* _Your instructions_
Each line below must be reproduced exactly.

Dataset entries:

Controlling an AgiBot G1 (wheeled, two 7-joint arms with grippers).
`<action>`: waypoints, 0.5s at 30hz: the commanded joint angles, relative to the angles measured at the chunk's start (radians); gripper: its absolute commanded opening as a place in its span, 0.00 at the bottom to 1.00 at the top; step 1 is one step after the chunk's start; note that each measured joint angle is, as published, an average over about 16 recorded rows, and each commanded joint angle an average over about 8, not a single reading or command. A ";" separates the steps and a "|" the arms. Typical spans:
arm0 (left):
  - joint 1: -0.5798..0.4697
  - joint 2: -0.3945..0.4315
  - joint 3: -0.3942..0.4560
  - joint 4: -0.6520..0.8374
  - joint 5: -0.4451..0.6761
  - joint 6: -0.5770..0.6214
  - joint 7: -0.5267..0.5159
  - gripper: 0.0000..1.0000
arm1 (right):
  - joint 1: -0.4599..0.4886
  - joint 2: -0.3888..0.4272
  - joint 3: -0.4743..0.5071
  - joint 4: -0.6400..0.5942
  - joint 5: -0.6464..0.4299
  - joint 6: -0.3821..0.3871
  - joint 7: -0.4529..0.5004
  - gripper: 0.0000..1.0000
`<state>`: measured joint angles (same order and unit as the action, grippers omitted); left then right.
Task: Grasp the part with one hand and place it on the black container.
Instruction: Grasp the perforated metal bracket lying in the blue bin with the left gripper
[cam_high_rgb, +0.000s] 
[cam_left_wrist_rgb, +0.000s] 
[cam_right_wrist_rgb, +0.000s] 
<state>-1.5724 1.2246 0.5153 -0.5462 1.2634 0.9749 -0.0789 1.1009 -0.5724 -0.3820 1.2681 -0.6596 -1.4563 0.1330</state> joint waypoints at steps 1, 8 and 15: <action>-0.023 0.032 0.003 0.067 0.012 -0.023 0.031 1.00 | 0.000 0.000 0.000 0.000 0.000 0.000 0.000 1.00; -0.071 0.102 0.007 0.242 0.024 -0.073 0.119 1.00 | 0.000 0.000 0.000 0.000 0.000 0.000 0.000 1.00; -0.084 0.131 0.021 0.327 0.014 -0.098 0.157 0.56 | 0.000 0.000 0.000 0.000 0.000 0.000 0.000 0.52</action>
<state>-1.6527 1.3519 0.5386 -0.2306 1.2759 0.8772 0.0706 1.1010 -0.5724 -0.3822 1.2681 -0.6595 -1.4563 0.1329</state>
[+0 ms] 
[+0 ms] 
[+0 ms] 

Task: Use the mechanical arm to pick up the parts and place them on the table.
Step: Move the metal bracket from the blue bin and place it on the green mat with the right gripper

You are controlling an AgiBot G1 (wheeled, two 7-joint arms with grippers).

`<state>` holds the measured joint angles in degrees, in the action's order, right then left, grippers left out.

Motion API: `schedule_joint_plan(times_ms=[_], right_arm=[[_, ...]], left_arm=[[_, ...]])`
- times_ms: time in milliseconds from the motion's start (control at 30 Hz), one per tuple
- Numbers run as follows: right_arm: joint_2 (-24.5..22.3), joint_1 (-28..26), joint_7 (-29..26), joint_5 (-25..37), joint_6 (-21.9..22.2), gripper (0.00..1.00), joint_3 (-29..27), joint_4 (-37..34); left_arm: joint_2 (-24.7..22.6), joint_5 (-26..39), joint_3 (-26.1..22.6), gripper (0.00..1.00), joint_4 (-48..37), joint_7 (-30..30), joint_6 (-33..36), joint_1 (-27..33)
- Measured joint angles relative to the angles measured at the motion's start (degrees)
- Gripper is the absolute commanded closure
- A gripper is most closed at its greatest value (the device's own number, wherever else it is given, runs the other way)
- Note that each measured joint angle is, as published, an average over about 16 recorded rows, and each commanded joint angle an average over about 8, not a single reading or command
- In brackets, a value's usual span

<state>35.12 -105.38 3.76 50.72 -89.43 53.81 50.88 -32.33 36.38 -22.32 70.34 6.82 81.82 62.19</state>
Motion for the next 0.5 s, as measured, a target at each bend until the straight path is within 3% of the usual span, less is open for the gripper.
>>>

* _Result_
Controlling an AgiBot G1 (wheeled, two 7-joint arms with grippers).
`<action>`: waypoints, 0.5s at 30hz: the commanded joint angles, relative to the angles measured at the chunk's start (radians); gripper: its absolute commanded opening as a place in its span, 0.00 at the bottom to 1.00 at the top; step 1 is one step after the chunk's start; note that each measured joint angle is, as published, an average over about 16 recorded rows, and each commanded joint angle an average over about 8, not a single reading or command. A ";" separates the steps and a "|" the arms. Typical spans:
arm0 (left):
  - joint 1: -0.5798..0.4697
  - joint 2: -0.3945..0.4315
  - joint 3: -0.3942..0.4560
  - joint 4: -0.6520..0.8374
  - joint 5: -0.4451..0.6761
  - joint 6: -0.5770..0.6214
  - joint 7: -0.5267..0.5159
  - gripper: 0.0000..1.0000
arm1 (right):
  - joint 1: -0.4599..0.4886
  - joint 2: -0.3888..0.4272
  - joint 3: -0.4743..0.5071
  - joint 4: -0.6400..0.5942
  - joint 5: -0.6464..0.4299
  - joint 6: -0.3821..0.3871
  - joint 7: -0.4529..0.5004
  - gripper: 0.0000..1.0000
`<state>`: measured joint angles (same order and unit as the action, grippers omitted); left then right.
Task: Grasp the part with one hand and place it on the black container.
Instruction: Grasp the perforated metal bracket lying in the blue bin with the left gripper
[cam_high_rgb, +0.000s] 
[cam_left_wrist_rgb, +0.000s] 
[cam_right_wrist_rgb, +0.000s] 
<state>-1.5724 1.2246 0.5153 -0.5462 1.2634 0.9749 -0.0789 1.1009 -0.5724 -0.3820 1.2681 -0.6596 -1.4563 0.1330</state> joint waypoints at steps 1, 8 and 15: <action>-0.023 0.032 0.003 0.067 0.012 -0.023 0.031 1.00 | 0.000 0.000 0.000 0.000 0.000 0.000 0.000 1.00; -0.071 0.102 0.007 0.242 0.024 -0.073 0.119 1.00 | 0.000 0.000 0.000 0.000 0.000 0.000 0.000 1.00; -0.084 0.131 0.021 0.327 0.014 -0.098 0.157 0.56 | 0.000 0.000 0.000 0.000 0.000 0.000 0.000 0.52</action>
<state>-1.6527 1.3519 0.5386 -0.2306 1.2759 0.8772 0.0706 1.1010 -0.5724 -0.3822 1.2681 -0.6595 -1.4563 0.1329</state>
[+0 ms] 
[+0 ms] 
[+0 ms] 

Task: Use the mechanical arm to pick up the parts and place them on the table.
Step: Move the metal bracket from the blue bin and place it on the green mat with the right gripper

You are controlling an AgiBot G1 (wheeled, two 7-joint arms with grippers).

`<state>` holds the measured joint angles in degrees, in the action's order, right then left, grippers left out.

Motion API: `schedule_joint_plan(times_ms=[_], right_arm=[[_, ...]], left_arm=[[_, ...]])`
- times_ms: time in milliseconds from the motion's start (control at 30 Hz), one per tuple
- Numbers run as follows: right_arm: joint_2 (-24.5..22.3), joint_1 (-28..26), joint_7 (-29..26), joint_5 (-25..37), joint_6 (-21.9..22.2), gripper (0.00..1.00), joint_3 (-29..27), joint_4 (-37..34); left_arm: joint_2 (-24.7..22.6), joint_5 (-26..39), joint_3 (-26.1..22.6), gripper (0.00..1.00), joint_4 (-48..37), joint_7 (-30..30), joint_6 (-33..36), joint_1 (-27..33)
- Measured joint angles relative to the angles measured at the motion's start (degrees)
- Gripper is the absolute commanded closure
- A gripper is most closed at its greatest value (the device's own number, wherever else it is given, runs the other way)
- Note that each measured joint angle is, as published, an average over about 16 recorded rows, and each commanded joint angle an average over about 8, not a single reading or command
- In brackets, a value's usual span

<state>35.12 -105.38 3.76 50.72 -89.43 53.81 50.88 -32.33 36.38 -22.32 70.34 6.82 81.82 62.19</state>
Motion for the next 0.5 s, as measured, a target at each bend until the straight path is within 3% of the usual span, less is open for the gripper.
>>>

Nothing else belongs in this answer.